Washington’s long-standing policy has been to acknowledge Beijing’s claims but not endorse them. But U.S. military and political support for Taiwan, including a trip by then-U.S. House Speaker Nancy Pelosi last August, have rankled Chinese officials.
"The first and foremost thing we should bear in mind is that Taiwan is China's Taiwan," Xie said Wednesday in Aspen, warning that the actions of those he described as "Taiwan separatists" cannot be tolerated.
"This is a very dangerous path they are taking," he said. "The priority for us is to stop [Taiwanese Vice President William Lai] from visiting the United States, which is like a great rhino charging at us."
Xie repeated Chinese government assertions that "no one is more eager or sincere than China to see a peaceful solution … to see a peaceful reunification" of China and Taiwan.
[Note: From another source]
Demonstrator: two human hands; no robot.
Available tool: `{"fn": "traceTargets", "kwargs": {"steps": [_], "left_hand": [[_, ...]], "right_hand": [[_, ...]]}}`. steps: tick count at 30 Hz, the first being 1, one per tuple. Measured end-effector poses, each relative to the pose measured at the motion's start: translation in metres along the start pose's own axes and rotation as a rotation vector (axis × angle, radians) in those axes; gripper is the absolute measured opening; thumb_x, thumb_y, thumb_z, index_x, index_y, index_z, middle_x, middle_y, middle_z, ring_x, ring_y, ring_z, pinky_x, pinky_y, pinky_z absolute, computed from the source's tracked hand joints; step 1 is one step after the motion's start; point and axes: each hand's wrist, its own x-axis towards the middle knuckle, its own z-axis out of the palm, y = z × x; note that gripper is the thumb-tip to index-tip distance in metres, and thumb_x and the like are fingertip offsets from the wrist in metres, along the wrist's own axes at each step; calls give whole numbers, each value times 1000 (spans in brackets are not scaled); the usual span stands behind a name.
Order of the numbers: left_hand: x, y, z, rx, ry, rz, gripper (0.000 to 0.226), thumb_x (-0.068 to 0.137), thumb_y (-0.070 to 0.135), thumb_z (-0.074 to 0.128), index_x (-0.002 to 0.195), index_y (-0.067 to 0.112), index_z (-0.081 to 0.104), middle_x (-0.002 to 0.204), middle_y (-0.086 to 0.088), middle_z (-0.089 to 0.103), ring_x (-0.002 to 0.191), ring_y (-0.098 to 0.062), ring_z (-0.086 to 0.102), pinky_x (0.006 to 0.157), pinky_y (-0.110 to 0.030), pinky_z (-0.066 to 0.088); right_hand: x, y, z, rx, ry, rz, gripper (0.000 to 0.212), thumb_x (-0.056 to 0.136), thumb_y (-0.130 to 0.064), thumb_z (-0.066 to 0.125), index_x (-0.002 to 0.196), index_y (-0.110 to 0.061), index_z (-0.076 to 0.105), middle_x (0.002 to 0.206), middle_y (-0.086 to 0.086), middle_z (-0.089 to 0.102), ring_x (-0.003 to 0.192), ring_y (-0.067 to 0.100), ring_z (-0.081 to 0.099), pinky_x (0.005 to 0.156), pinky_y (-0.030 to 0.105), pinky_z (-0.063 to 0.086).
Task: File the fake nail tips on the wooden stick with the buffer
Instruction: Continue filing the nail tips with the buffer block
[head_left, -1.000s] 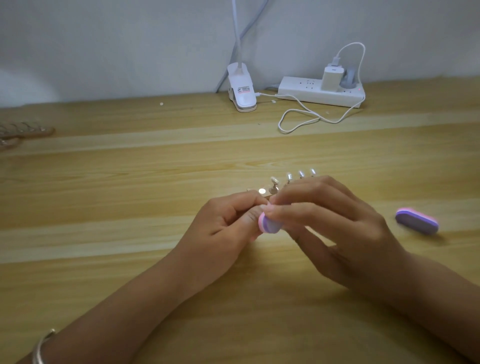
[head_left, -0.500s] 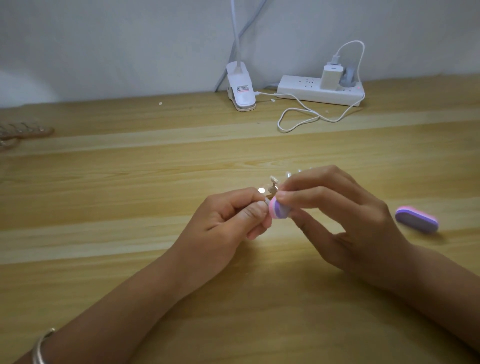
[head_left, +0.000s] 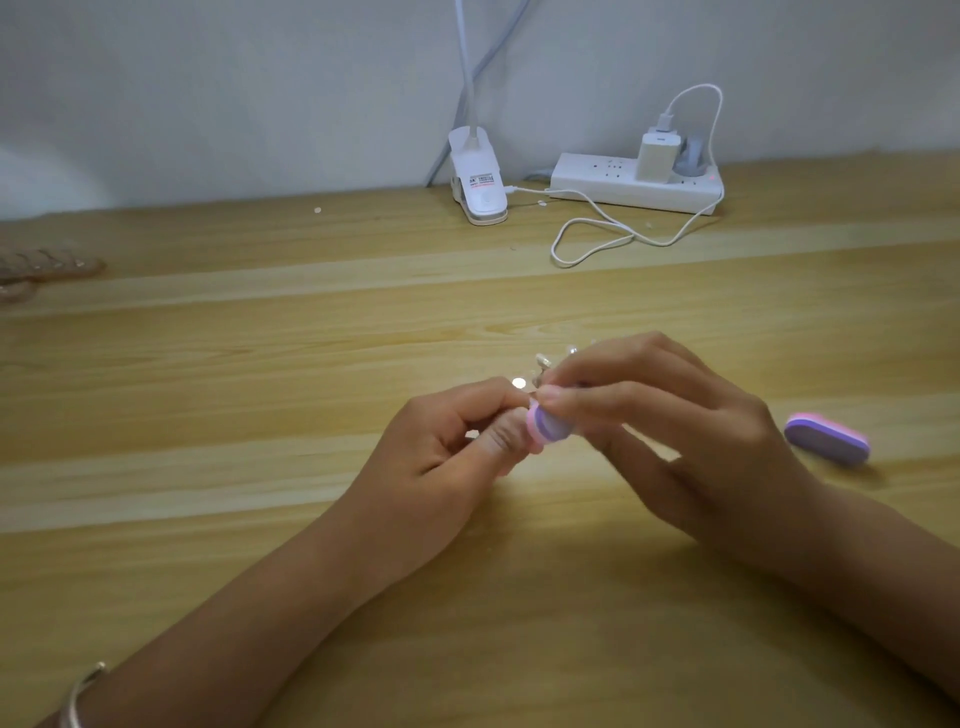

But U.S. military and intelligence officials have their doubts.
"President Xi [Jinping] said he wants to be ready by 2027" to take Taiwan by force, U.S. Admiral John Aquilino, the commander of U.S. Indo-Pacific Command, said earlier this week in Aspen.
"We certainly ought to be ready before then if we're doing our jobs," Aquilino added. "With what we have today, I'm confident that they would fail."
But Aquilino and other military officials warn China’s rapid military modernization and expansion has been "second to none," with Beijing also growing bolder in how it uses its military might.
That combination, along with China’s refusal to talk with U.S. military and defense officials, has Washington concerned.
"Military to military communication remained closed, and that's unfortunate," John Kirby, director of strategic communications for the National Security Council, told VOA on Thursday.
"You want to be able to pick up the phone and talk to your opposite and try to take the tensions down, and to avoid miscalculation," he said. "When you have that kind of military hardware sailing so close together, flying so close together, the potential for miscalculation and risk only shoot up if you can't talk to one another."
In the meantime, top U.S. officials will continue their outreach to allies in the Indo-Pacific, many of whom are likewise concerned about Beijing’s behavior.
Defense Secretary Lloyd Austin and Secretary of State Blinken are set to visit with key allies in the region, including Australia, New Zealand and Papua New Guinea, starting next week, hoping to further cement security arrangements aimed at curtailing China’s influence.
Austin’s visit to Papua New Guinea, building on a recently signed defense cooperation agreement, will be the first-ever by a sitting U.S. defense secretary, underscoring the importance of such alliances.
Other allies are also pushing for more U.S. help, citing growing pressure from China.
"We don’t look at them as friendly," Palau President Surangel W. Whipps Jr. said earlier this week of repeated Chinese incursions into his country’s territorial waters.
"It looks like they have other intentions," he said, in response to a question from VOA. "I think it’s time for some [U.S.] destroyers to show up and say, 'What are you doing in our waters?’"
VOA congressional correspondent Katherine Gypson, White House correspondent Anita Powell and State Department Bureau Chief Nike Ching contributed to this report.